6. The method as recited in claim 1, wherein the step of blocking the first metal deposition includes the steps of:
forming a block layer in the first region and in the alignment mark region to fill the at least one trench; and
patterning the block layer to remove the block layer from portions of the wafer other than the at least one trench in the alignment mark region.
7. A method for providing contrast for alignment marks after a blanket metal deposition, comprising the steps of:
etching at least one trench in a first region and at least one trench in an alignment mark region of a semiconductor wafer;
forming a seed layer in the first region and the alignment mark region;
removing the seed layer from the at least one trench in the alignment mark region;
depositing a metal layer on the semiconductor wafer to fill the at least one trench in the first regions without filling the at least one trench in the alignment mark region;
planarizing the metal layer and the seed layer; and
blanket depositing a second metal layer on the first region and the alignment mark region such that the at least one trench in the alignment mark region is suitable for use as a scattering alignment mark.
8. The method as recited in claim 7, wherein the step of removing the seed layer includes the steps of:
patterning a resist layer such that the at least one trench in the alignment mark region is exposed; and
etching the seed layer from the at least one trench in the alignment mark region.
9. The method as recited in claim 7, further comprising the step of scanning the wafer with laserlight to determine the position of the at least one trench in the alignment mark region.
10. The method as recited in claim 9, wherein the step of scanning the wafer with laserlight includes performing a laserlight scattering alignment.
11. The method as recited in claim 7, wherein the step of blanket depositing the second metal layer includes blanket depositing the second metal layer to a thickness less than an amount needed to completely fill the at least one trench in the alignment mark region.
12. A method for providing contrast for alignment marks after a blanket metal deposition, comprising the steps of:
etching at least one trench in a first region and at least one trench in an alignment mark region of a semiconductor wafer;
forming a block layer in the first region and in the alignment mark region to fill the at least one trench;
patterning the block layer to remove the block layer from portions of the wafer other than the at least one trench in the alignment mark region;
depositing a metal layer on the semiconductor wafer to fill the at least one trench in the first regions, the metal layer being excluded from the at least one trench in the alignment mark region by the block layer;
planarizing the metal layer;
removing the block layer from the at least one trench in the alignment mark region; and
blanket depositing a second metal layer on the first region and the alignment mark region such that the at least one trench in the alignment mark region is suitable for use as a scattering alignment mark.
13. The method as recited in claim 12, wherein the step of depositing the metal layer includes the steps of:
forming a seed layer in the first region and the block layer in the at least one trench in the alignment mark region.
14. The method as recited in claim 12, further comprising the step of scanning the wafer with laserlight to determine the position of that the at least one trench in the alignment mark region.
15. The method as recited in claim 14, wherein the step of scanning the wafer with laserlight includes performing a laserlight scattering alignment.
16. The method as recited in claim 12, wherein the block layer includes silicon nitride.
17. The method as recited in claim 12, wherein the step of patterning the block layer includes the steps of:
forming a blocking mask by depositing a photoresist on the blocking layer;
patterning the photoresist to remain over the at least one trench in the alignment mark region; and
removing the blocking layer from portions of the wafer other than the at least one trench in the alignment mark region.
18. The method as recited in claim 17, wherein the photoresist includes a mid ultraviolet (MUV) photoresist.
Description
BACKGROUND

[0001] 1. Technical Field

[0002] This disclosure relates to semiconductor fabrication, and more particularly, to methods and devices for providing high contrast alignment marks for laserlight scattering alignment (LSA) systems.

[0003] 2. Description of the Related Art

[0004] Alignment marks are employed in semiconductor fabrication to provide alignment between process steps.

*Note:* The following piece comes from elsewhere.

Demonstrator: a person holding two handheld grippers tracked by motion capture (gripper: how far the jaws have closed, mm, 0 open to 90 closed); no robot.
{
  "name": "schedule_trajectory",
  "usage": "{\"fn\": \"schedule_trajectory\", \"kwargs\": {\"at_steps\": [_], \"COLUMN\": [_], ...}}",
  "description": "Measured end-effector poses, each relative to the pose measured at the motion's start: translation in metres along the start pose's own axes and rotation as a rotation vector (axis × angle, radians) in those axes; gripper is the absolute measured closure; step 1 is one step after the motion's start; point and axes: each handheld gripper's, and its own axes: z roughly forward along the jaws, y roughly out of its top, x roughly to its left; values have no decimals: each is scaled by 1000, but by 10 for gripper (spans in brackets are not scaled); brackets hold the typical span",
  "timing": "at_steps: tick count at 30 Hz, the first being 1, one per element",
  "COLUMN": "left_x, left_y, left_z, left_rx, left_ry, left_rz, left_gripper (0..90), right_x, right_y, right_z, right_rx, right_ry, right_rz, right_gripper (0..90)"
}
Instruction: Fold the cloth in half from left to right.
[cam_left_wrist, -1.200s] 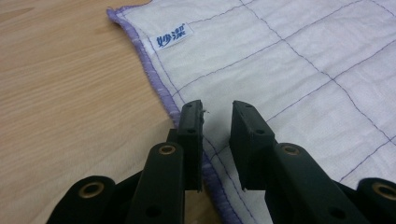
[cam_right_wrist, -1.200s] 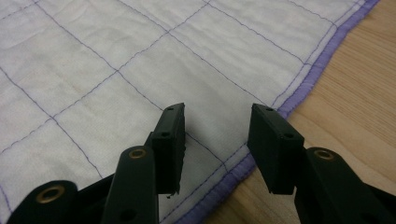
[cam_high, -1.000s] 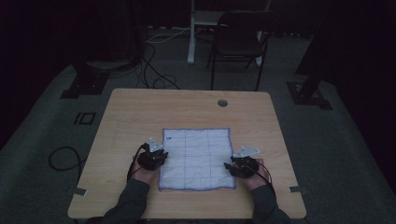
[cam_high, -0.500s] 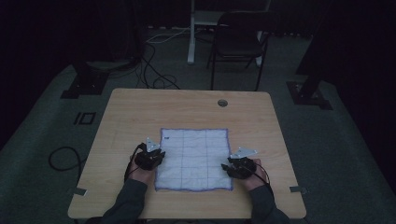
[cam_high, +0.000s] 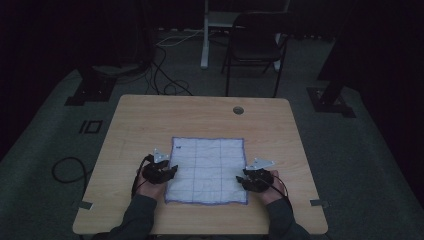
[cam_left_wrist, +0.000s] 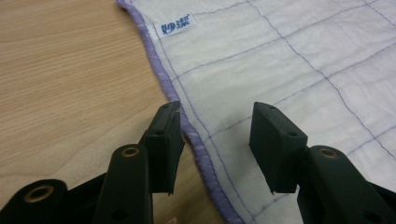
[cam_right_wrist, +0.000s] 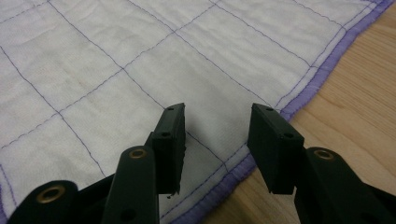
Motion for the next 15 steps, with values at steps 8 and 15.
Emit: {"fn": "schedule_trajectory", "kwargs": {"at_steps": [8,15], "left_x": [-9,-11], "left_y": [-6,-10], "left_z": [-3,-4], "left_rx": [4,-6], "left_ry": [25,44], "left_rz": [3,-3], "left_gripper": [494,480], "right_x": [0,1], "right_y": [0,0], "right_z": [0,0], "right_rx": [-2,0], "right_ry": [-1,-5], "right_rz": [0,1], "right_gripper": [567,567]}}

Typical alignment marks include a trench or plateau formed on a first layer which is employed to align a mask of other processing tool to provide alignment between layers formed on a semiconductor wafer.

[0005] Current alignment marks produced with a damascene integration scheme, or more specifically an integration scheme requiring a metal layer to be polished down, generally suffer from poor contrast when using the laserlight scattering alignment (LSA) systems. These systems may include, for example, SVG MICRASCAN, available commercially from ASM Lithography, NIKON LSA, models S103, S203, S204, etc., available commercially from NIKON. These types of alignment systems rely on topography differences, or less desirable, reflectance differences between an interface alignment mark structure and its surrounding area.

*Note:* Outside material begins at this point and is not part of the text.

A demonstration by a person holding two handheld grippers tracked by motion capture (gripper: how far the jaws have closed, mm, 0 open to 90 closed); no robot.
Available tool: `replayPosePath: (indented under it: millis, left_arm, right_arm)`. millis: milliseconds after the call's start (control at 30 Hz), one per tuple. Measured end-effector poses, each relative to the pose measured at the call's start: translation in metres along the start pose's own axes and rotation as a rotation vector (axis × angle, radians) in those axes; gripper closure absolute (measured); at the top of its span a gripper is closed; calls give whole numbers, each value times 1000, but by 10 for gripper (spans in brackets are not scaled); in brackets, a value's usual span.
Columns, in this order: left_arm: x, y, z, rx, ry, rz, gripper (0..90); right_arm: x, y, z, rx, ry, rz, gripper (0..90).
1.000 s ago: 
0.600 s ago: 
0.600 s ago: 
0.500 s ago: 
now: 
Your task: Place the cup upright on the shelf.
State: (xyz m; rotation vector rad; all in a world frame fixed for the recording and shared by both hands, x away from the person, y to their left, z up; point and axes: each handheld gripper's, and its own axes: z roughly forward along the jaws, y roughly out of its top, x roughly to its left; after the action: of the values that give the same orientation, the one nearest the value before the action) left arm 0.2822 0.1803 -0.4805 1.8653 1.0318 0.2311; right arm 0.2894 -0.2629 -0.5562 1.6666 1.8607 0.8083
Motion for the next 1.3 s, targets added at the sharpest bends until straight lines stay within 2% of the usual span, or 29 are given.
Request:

[0006] Referring to FIG. 1, laserlight 10 is directed at a surface of a semiconductor structure 12. Structure 12 includes alignment marks 14. Alignment marks 14 may include trenches 16, plateaus 18 or both. Laserlight 10 is incident on the surface of structure 12 and is scattered. Scattered light 20 is measured as the laserlight 10 is scanned across the surface. Topography differences or reflectance differences are measured as a function of position to determine the interfaces between alignment marks 14 and the surrounding area.

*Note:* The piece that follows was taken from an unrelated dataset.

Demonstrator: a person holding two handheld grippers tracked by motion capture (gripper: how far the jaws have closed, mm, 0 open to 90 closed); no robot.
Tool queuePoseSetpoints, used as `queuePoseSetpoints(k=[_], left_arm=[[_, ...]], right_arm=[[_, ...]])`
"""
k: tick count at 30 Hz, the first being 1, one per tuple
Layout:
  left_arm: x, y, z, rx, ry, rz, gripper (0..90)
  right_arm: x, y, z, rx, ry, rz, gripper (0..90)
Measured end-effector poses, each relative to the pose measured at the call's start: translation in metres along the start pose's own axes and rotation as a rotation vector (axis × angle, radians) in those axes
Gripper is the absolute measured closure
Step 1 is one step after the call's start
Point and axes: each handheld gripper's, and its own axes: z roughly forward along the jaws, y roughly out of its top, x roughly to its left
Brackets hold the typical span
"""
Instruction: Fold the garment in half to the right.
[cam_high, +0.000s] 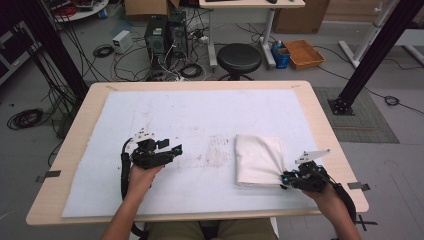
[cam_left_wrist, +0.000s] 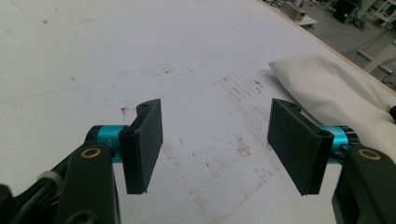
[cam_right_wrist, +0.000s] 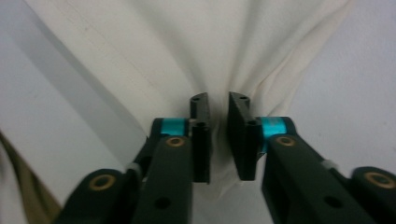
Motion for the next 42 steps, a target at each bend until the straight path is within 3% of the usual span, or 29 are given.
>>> queuePoseSetpoints(k=[2, 4, 6, 9, 11, 13, 14, 15, 16, 18, 20, 22, 24, 26, 27, 29, 31, 32, 34, 35, 36, 38, 40, 42], left_arm=[[0.0, 0.0, 0.0, 0.003, 0.002, 0.004, 35.9], [0.0, -0.001, 0.001, 0.007, -0.001, 0.008, 35.9], [0.0, -0.001, 0.003, 0.005, -0.002, 0.003, 35.9], [0.001, -0.001, 0.003, 0.011, -0.003, 0.006, 35.9], [0.002, -0.002, 0.003, 0.012, -0.005, 0.005, 35.9], [0.004, -0.002, 0.004, 0.01, -0.006, -0.003, 35.9], [0.005, -0.002, 0.004, 0.012, -0.006, -0.003, 35.9], [0.005, -0.003, 0.004, 0.014, -0.006, -0.004, 35.9], [0.006, -0.003, 0.004, 0.016, -0.006, -0.004, 35.9], [0.006, -0.004, 0.004, 0.018, -0.006, -0.001, 35.9], [0.005, -0.004, 0.004, 0.018, -0.003, -0.002, 35.9], [0.005, -0.004, 0.004, 0.021, -0.006, 0.001, 35.9], [0.004, -0.004, 0.003, 0.017, -0.005, 0.003, 35.9], [0.005, -0.004, 0.003, 0.014, -0.006, -0.001, 35.9], [0.006, -0.003, 0.002, 0.015, -0.005, -0.002, 35.9], [0.008, -0.003, 0.003, 0.009, -0.002, -0.006, 35.9], [0.008, -0.003, 0.003, 0.007, -0.004, -0.01, 36.0], [0.009, -0.003, 0.003, 0.004, -0.005, -0.007, 35.9], [0.009, -0.003, 0.002, -0.004, -0.004, -0.001, 35.9], [0.009, -0.003, 0.002, -0.014, -0.005, 0.0, 35.6], [0.009, -0.003, 0.001, -0.019, -0.009, 0.005, 34.7], [0.01, -0.002, -0.001, -0.038, -0.007, 0.006, 32.2], [0.012, -0.002, -0.003, -0.048, -0.013, 0.021, 25.7], [0.015, -0.001, -0.005, -0.062, -0.015, 0.025, 25.6]], right_arm=[[-0.002, 0.006, -0.008, -0.02, -0.001, 0.018, 53.3], [-0.005, 0.014, -0.013, -0.092, -0.045, 0.022, 42.3], [-0.015, 0.028, -0.013, -0.223, -0.092, 0.051, 45.5], [-0.034, 0.049, 0.006, -0.294, -0.132, 0.115, 46.9], [-0.047, 0.064, 0.029, -0.28, -0.147, 0.176, 45.9], [-0.057, 0.074, 0.052, -0.207, -0.163, 0.197, 49.1], [-0.062, 0.076, 0.061, -0.174, -0.155, 0.22, 59.6], [-0.065, 0.077, 0.066, -0.153, -0.139, 0.215, 77.8], [-0.065, 0.077, 0.068, -0.149, -0.167, 0.174, 83.4], [-0.06, 0.078, 0.065, -0.166, -0.235, 0.114, 85.6], [-0.052, 0.078, 0.06, -0.191, -0.342, 0.058, 85.4], [-0.051, 0.075, 0.061, -0.173, -0.414, 0.055, 76.4], [-0.056, 0.068, 0.066, -0.146, -0.405, 0.079, 60.4], [-0.059, 0.062, 0.06, -0.207, -0.399, 0.127, 46.5], [-0.058, 0.06, 0.055, -0.234, -0.386, 0.135, 45.8], [-0.052, 0.056, 0.04, -0.298, -0.347, 0.1, 45.5], [-0.045, 0.054, 0.028, -0.339, -0.242, 0.08, 40.6], [-0.04, 0.052, 0.026, -0.33, -0.179, 0.06, 38.6], [-0.032, 0.047, 0.029, -0.273, -0.127, -0.014, 35.2], [-0.029, 0.044, 0.033, -0.245, -0.138, -0.042, 34.0], [-0.029, 0.04, 0.038, -0.208, -0.179, -0.062, 33.0], [-0.035, 0.035, 0.043, -0.183, -0.183, -0.04, 27.7], [-0.041, 0.032, 0.038, -0.214, -0.183, -0.001, 25.6], [-0.044, 0.03, 0.024, -0.305, -0.21, 0.019, 23.1]])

[0007] Referring to FIG. 2, a damascene integration method includes etched trenches 16, which are filled with metal 22 and then polished flat. Subsequently, a blanket metal layer 24 is deposited, which provides very little topography (or reflectance differences) because of the previously polished layer 22. The small remaining topography is generally not enough to allow LSA alignment since laserlight 10 is no longer scattered. Moreover, the alignment signal quality varies from wafer to wafer and lot to lot, thus resulting in large differences within a lot and lot to lot overlay variability. This reduces the overlay confidence and impacts yield.

[0008] In this case, optical alignment methods cannot be employed, because even a very thin metal layer absorbs all the reflected light from the previous layers.

[0009] Therefore, a need exists for providing contrast of alignment marks to permit laserlight scattering alignment. A further need exists for permitting laserlight scattering alignment metal damascene steps with subsequent blanket metal deposition steps.

SUMMARY OF THE INVENTION

[0010] A method for providing contrast for alignment marks after a blanket metal deposition is disclosed. A trench is provided in a first region and a trench is provided in an alignment mark region of a semiconductor wafer. A first metal is deposited on the wafer, and the first metal is blocked from filling the trench in the alignment mark region to maintain the trench in the alignment mark region in an unfilled state. The wafer is planarized to remove the first metal from a top surface. A blanket depositing of a second metal layer is performed on the first region and the alignment mark region such that the trench in the alignment mark region is suitable for use as a scattering alignment mark.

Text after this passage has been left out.